Medispeech: A French Reading and Spontaneous Speech Corpus for Sleepiness Estimation
Proceedings of the Fifteenth Language Resources and Evaluation Conference (LREC 2026)
Abstract
Excessive Daytime Sleepiness (EDS) is associated with several diseases and therefore negatively affects the daily life of impacted people. Its diagnosis and follow-up are difficult because they require testing at the hospital for one full day. Monitoring patients regularly in ecological conditions may be done through speech analysis.
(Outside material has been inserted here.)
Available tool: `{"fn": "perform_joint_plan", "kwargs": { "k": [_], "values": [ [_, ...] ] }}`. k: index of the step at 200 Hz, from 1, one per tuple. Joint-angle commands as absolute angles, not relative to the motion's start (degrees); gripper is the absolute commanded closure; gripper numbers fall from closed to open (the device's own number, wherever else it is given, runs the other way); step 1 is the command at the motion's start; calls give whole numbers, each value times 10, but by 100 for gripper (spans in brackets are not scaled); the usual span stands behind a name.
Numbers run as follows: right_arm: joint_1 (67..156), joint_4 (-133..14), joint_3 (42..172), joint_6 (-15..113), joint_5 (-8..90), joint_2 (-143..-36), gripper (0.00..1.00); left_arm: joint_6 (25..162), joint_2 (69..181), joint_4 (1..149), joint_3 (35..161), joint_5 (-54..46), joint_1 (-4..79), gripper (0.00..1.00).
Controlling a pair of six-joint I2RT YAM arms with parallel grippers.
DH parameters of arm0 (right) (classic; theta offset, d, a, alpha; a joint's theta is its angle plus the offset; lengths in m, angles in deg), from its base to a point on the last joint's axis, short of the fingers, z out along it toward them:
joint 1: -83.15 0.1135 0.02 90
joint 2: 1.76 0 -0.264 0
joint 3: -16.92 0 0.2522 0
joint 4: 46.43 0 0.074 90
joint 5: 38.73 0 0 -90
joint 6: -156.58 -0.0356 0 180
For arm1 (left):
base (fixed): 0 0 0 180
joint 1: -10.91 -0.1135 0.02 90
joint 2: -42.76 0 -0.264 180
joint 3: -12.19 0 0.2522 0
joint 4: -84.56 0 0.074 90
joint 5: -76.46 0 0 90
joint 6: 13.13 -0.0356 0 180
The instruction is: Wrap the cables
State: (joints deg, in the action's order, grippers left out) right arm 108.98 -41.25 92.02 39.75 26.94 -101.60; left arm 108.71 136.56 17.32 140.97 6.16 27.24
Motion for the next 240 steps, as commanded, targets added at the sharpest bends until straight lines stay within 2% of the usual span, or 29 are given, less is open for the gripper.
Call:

Although several corpora containing speech from sleepy subjects exist, they do not suit ecological requirements regarding either the device used for recording or the speech elicitation tasks. In this paper, we introduce the Medispeech corpus containing reading, daily-life semi-spontaneous, and medically-oriented spontaneous tasks. Fifty-nine French subjects were recorded with both a professional-quality microphone and a smartphone using a dedicated application, resulting in 1,729 recordings for a total duration of 21 hours. Their EDS diagnosis was assessed by both a physiological objective measurement (mean sleep latency measured during a clinical test) and a subjective questionnaire (Karolinska Sleepiness Scale). Phenotyping of subjects is assured by collecting socio-demographic and medical data related to diverse dimensions of sleepiness, comorbidities, and addictions. Finally, we analyse the validity of our data collection protocol by measuring the effective duration of speech (after discarding pauses) and assessing its links with the collected subjects’ characteristics.